(Problem description): From the listing below, extract every line in which the word "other" appears.

Supplied material Start Marker

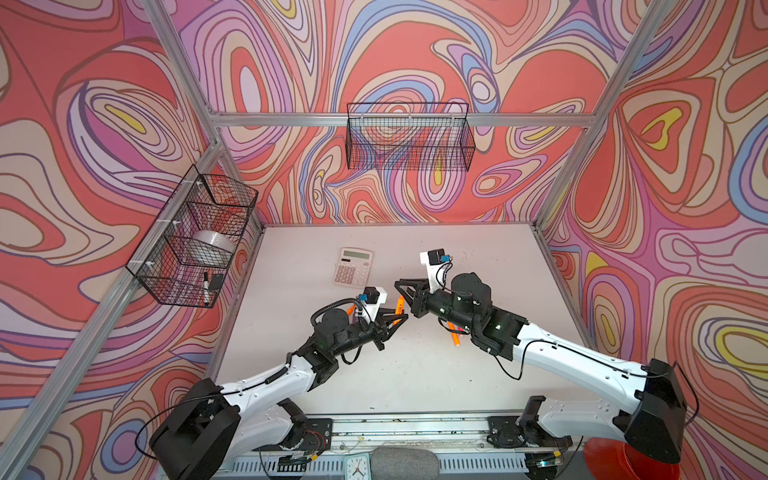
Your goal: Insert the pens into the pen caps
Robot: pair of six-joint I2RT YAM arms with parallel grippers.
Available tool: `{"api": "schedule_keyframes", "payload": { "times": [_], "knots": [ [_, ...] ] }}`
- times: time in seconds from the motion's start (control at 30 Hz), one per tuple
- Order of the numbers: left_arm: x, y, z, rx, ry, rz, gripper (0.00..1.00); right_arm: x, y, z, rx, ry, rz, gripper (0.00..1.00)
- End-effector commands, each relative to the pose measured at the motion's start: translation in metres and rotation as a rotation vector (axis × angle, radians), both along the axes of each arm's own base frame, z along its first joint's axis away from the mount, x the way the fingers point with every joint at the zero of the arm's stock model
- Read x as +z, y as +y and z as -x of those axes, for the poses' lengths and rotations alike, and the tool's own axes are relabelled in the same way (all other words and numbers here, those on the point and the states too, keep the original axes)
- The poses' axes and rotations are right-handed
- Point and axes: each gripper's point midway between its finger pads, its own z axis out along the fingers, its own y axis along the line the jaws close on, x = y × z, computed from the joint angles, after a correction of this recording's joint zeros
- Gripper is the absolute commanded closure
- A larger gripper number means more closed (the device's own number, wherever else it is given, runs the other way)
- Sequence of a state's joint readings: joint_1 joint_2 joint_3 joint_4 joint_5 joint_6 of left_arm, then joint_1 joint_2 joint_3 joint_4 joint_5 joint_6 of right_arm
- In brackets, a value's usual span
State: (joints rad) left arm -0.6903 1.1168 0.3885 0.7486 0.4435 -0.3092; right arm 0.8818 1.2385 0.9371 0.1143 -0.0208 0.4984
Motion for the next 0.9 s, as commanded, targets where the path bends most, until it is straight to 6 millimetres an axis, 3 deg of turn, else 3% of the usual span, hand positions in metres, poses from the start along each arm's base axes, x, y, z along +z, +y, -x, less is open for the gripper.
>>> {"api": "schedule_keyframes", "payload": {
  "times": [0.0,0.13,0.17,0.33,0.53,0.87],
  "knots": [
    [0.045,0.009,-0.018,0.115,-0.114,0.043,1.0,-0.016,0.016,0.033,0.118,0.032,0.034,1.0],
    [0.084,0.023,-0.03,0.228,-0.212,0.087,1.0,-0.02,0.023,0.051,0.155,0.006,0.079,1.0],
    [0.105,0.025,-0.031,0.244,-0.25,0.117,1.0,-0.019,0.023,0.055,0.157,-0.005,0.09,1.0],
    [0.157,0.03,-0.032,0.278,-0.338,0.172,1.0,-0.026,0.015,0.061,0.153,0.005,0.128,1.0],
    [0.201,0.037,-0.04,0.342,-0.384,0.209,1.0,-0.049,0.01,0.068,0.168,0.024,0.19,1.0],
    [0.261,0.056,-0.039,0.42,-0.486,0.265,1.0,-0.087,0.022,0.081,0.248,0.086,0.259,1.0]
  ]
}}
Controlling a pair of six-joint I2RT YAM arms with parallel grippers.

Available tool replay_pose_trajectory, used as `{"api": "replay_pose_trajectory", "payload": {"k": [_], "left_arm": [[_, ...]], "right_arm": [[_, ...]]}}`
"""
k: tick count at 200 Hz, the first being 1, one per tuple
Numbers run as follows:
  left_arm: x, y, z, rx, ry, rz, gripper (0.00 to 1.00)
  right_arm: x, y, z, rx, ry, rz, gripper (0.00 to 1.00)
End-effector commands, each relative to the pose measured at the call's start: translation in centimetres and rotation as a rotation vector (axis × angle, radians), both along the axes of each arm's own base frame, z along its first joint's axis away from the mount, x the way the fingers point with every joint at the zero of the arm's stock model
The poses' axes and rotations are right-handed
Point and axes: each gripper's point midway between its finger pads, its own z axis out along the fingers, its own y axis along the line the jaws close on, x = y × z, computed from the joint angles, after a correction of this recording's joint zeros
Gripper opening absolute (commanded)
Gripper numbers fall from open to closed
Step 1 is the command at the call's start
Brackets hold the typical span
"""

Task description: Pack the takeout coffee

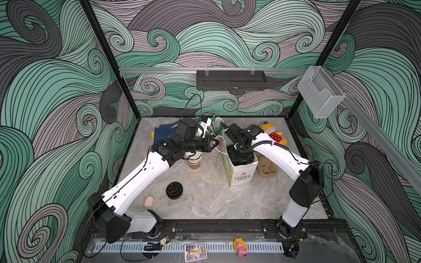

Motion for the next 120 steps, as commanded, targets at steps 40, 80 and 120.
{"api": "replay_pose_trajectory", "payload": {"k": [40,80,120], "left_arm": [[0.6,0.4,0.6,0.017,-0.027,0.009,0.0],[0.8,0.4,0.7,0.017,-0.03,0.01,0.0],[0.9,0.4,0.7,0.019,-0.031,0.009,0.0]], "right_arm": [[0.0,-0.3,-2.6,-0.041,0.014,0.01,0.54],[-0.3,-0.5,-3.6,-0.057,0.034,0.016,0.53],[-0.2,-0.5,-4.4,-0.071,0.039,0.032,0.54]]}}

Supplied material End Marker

(Exercise response):
- Read x as +z, y as +y and z as -x of those axes, for the poses' lengths and rotations alike, and the tool's own axes are relabelled in the same way (all other words and numbers here, those on the point and the states too, keep the original axes)
- A larger gripper number means more closed (the device's own number, wherever else it is given, runs the other way)

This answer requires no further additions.